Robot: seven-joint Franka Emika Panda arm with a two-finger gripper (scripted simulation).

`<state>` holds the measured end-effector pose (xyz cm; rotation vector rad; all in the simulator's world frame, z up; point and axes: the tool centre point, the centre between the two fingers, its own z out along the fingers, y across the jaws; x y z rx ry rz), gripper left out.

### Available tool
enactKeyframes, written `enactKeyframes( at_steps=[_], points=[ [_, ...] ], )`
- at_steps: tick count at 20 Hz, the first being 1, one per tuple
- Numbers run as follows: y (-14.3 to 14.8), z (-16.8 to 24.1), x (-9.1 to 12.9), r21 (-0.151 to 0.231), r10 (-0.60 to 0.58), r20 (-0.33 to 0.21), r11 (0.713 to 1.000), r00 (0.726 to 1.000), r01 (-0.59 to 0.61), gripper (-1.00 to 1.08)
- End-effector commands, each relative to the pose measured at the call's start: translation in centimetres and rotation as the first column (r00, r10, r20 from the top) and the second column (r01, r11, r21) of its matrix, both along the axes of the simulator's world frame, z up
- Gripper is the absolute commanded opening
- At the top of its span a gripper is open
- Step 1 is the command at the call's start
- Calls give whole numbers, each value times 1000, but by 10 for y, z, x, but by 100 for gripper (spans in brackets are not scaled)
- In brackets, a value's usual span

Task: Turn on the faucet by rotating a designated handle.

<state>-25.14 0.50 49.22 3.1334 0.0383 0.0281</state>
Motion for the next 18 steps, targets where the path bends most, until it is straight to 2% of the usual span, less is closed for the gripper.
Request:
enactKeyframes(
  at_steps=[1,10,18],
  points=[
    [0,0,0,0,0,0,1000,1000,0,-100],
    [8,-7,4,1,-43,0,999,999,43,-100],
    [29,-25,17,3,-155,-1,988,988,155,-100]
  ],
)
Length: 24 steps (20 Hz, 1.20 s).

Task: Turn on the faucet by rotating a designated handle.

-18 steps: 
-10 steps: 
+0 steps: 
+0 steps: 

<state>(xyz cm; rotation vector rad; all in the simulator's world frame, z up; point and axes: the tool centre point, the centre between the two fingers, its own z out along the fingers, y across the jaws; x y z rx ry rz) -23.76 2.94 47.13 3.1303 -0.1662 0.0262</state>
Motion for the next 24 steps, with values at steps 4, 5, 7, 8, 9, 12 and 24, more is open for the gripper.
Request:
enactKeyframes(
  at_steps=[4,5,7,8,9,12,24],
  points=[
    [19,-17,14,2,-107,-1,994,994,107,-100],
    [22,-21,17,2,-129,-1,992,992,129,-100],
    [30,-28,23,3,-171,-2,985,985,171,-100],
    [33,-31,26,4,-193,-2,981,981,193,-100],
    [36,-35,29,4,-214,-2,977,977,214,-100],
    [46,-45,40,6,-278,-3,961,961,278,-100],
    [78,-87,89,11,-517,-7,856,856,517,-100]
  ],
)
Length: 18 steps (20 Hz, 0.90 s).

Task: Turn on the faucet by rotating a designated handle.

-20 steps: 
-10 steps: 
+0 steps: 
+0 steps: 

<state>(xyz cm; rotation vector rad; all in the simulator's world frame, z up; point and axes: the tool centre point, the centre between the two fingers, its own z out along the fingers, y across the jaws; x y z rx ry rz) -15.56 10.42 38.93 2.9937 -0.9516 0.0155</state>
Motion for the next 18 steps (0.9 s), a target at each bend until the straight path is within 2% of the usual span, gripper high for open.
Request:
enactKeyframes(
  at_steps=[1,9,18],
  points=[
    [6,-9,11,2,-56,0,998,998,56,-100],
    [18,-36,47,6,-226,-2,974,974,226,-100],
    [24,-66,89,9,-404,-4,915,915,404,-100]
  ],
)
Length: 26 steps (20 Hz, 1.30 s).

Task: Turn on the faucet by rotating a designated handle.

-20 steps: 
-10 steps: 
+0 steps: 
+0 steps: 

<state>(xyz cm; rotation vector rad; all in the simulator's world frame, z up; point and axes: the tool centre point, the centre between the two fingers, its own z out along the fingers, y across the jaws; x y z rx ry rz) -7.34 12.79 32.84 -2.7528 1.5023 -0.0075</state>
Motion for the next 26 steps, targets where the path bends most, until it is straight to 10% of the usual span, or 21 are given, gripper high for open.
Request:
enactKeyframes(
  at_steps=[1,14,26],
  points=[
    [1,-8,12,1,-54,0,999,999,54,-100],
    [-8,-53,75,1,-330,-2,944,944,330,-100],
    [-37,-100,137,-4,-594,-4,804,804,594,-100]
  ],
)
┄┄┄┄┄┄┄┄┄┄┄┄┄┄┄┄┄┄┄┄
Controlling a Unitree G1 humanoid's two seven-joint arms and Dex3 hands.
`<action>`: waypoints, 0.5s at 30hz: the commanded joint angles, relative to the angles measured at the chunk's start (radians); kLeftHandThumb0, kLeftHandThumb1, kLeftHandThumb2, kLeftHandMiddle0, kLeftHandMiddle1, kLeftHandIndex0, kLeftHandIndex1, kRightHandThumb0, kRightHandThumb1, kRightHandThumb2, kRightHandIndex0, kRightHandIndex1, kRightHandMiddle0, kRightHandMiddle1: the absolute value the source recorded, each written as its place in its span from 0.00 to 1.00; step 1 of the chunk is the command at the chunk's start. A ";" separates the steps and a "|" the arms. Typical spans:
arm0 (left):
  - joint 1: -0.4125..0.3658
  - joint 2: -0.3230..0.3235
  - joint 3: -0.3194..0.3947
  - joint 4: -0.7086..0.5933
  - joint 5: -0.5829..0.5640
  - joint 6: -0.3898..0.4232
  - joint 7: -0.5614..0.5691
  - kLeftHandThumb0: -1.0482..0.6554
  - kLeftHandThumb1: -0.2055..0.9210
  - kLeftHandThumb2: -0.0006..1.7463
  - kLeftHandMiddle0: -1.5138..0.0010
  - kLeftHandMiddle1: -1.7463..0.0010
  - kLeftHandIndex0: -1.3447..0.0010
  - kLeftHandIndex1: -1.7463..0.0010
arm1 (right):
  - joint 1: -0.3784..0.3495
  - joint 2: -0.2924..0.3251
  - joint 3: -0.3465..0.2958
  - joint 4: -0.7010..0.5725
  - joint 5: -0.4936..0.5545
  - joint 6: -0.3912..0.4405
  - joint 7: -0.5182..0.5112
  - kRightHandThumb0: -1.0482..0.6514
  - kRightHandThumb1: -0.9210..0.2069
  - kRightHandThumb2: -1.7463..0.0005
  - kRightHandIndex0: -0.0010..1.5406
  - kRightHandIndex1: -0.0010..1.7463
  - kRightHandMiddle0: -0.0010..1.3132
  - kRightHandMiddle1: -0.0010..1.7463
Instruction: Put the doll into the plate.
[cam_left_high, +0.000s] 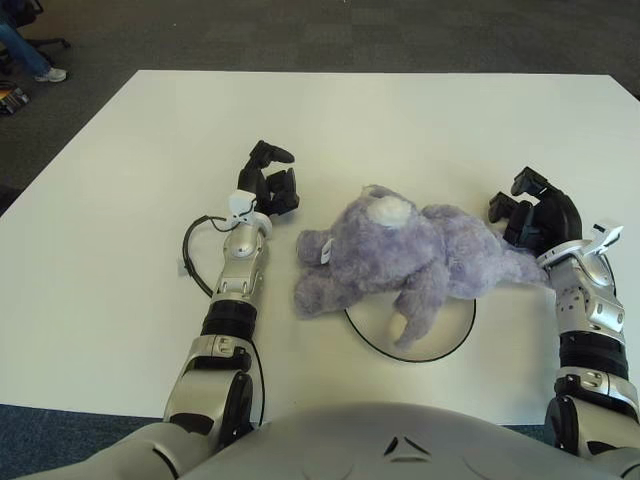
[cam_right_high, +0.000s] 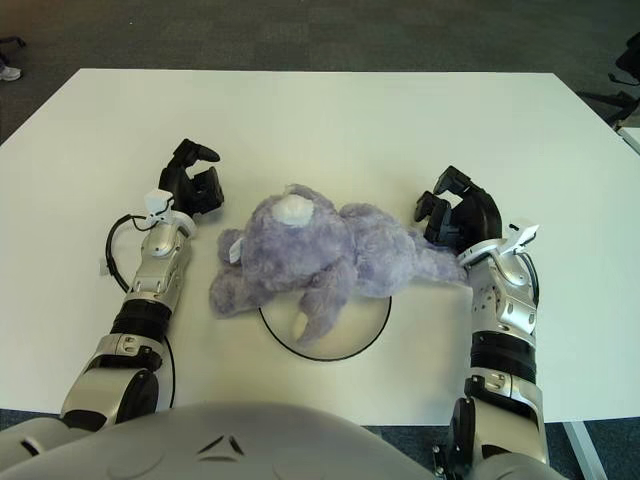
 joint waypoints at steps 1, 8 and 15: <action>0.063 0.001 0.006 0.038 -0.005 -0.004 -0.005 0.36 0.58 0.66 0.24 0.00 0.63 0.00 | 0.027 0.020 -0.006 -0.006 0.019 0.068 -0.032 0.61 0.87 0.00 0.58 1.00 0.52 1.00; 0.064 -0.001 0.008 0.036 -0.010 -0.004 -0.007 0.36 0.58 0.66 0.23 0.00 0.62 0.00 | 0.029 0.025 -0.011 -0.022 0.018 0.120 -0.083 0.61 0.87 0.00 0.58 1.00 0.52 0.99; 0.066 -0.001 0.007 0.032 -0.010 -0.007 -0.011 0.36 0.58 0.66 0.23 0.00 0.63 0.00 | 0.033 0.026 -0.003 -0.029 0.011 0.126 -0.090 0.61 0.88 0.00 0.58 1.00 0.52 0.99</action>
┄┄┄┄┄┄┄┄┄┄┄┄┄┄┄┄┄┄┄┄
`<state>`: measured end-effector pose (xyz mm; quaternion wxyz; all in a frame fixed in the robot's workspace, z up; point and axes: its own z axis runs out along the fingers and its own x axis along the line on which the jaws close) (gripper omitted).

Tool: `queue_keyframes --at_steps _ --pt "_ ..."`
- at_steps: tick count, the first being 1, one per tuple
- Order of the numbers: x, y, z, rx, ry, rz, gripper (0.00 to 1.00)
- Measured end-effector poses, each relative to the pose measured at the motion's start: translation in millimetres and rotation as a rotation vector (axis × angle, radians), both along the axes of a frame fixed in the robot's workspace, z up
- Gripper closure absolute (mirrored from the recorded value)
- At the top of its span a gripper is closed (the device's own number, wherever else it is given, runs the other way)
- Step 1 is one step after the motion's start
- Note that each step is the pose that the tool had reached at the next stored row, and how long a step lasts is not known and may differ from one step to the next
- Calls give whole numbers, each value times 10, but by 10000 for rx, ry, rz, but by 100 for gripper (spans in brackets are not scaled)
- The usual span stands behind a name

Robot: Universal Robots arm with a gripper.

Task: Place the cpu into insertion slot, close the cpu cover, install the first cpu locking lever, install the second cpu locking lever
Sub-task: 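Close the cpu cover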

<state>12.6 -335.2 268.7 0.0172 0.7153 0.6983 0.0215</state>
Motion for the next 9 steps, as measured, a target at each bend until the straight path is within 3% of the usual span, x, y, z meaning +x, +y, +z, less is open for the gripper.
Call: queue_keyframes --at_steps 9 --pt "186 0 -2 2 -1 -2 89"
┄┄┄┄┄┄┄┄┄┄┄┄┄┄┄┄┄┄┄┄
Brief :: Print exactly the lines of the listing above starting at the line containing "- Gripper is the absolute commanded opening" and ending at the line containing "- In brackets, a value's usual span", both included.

Answer space ::
- Gripper is the absolute commanded opening
- At the top of its span a gripper is open
- Step 1 is the command at the call's start
- Calls give whole numbers, each value times 1000, but by 10 for y, z, x, but by 100 for gripper (spans in brackets are not scaled)
- In brackets, a value's usual span

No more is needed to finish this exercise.